▶ _What to work on_: Your answer must consist of one number: how many lines in the records contain "floor".

▶ _Data to process_:
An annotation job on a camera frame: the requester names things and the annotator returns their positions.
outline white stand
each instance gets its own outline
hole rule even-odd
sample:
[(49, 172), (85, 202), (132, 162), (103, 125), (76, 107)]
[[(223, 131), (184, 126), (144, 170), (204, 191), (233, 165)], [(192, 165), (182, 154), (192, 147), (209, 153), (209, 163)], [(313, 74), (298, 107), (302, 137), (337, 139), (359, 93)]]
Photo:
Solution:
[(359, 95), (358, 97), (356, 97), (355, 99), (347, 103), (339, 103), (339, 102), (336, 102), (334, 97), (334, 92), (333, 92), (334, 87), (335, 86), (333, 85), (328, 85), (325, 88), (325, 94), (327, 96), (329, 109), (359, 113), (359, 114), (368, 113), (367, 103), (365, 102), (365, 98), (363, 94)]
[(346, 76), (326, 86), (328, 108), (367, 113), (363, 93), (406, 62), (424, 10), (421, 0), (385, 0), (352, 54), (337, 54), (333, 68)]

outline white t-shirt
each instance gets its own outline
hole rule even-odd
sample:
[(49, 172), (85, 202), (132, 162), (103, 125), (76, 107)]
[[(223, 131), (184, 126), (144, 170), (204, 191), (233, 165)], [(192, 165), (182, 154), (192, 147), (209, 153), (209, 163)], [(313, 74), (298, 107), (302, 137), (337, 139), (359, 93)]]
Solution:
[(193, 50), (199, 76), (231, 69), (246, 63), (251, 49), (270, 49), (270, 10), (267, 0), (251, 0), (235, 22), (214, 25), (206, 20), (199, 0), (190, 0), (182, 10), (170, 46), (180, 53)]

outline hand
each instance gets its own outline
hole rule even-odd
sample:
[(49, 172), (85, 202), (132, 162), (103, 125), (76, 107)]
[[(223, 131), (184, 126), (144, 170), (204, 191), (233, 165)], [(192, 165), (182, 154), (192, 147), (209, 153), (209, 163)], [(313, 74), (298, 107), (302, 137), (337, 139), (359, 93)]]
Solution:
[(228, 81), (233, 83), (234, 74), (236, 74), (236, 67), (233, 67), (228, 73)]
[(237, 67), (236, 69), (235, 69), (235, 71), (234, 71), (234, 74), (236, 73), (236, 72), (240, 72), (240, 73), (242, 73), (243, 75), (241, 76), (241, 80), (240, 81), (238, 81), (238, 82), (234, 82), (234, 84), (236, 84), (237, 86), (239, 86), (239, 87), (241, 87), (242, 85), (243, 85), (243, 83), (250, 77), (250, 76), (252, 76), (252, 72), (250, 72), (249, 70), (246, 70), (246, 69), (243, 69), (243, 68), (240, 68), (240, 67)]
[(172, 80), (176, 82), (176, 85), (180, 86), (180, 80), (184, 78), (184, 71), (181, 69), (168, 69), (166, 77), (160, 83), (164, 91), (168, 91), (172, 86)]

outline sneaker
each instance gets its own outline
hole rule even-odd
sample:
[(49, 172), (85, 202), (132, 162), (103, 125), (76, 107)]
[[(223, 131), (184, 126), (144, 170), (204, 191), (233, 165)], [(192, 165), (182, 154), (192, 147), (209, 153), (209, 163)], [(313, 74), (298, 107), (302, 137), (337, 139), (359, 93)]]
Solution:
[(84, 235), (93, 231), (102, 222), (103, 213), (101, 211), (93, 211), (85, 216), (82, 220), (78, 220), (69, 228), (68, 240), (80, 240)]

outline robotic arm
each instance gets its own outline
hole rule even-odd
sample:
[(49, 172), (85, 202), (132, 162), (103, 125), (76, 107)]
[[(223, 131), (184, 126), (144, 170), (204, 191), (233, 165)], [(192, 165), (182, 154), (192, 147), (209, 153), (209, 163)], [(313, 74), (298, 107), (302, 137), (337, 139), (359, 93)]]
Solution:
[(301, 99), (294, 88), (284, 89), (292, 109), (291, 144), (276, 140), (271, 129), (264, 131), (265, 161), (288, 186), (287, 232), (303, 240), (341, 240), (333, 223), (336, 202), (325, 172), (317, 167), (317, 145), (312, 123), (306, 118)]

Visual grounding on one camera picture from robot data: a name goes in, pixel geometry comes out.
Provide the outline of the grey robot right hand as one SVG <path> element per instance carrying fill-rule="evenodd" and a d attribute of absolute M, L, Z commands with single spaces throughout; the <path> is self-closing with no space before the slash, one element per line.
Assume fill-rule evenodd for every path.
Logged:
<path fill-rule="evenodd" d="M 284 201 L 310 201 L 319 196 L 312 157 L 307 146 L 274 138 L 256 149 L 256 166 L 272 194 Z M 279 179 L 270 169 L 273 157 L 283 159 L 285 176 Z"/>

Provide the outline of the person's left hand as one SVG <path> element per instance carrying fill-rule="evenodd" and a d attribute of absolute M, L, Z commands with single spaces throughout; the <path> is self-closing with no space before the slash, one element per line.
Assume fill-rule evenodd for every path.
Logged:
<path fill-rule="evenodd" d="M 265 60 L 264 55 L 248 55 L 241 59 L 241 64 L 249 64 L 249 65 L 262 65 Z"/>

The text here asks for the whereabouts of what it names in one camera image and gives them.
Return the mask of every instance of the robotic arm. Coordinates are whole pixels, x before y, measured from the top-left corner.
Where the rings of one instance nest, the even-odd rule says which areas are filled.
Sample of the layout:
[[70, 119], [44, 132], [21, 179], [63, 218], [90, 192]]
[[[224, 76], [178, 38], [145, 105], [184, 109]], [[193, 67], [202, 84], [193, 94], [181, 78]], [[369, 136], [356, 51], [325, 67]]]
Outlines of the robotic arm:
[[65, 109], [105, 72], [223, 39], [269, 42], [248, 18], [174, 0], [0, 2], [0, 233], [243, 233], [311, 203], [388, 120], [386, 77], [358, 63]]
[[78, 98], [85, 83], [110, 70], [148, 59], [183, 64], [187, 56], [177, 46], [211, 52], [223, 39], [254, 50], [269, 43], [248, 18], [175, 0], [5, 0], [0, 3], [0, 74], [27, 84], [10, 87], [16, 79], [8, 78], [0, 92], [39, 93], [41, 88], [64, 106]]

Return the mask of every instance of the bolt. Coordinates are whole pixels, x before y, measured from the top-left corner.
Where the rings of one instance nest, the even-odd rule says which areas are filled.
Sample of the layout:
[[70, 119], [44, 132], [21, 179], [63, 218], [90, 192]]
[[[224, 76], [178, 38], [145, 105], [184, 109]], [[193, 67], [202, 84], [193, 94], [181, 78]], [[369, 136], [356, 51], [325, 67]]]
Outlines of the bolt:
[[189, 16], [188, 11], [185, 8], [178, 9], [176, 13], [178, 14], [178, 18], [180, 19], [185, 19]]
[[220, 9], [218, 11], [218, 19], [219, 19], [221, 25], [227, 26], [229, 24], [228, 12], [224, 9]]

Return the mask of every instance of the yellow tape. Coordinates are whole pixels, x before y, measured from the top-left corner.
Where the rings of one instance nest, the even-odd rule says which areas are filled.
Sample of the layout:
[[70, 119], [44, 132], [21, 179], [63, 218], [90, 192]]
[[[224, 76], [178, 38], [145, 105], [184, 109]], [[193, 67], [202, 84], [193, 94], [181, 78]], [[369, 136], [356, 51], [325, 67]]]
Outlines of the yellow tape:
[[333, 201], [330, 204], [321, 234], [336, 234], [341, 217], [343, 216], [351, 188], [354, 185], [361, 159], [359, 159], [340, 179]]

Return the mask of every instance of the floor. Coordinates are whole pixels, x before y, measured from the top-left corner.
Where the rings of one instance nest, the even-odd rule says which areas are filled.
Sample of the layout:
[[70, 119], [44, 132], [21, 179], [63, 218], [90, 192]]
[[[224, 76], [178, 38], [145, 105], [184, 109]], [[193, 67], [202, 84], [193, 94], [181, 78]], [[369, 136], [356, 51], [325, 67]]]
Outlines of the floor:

▶ _Exercise output_: 2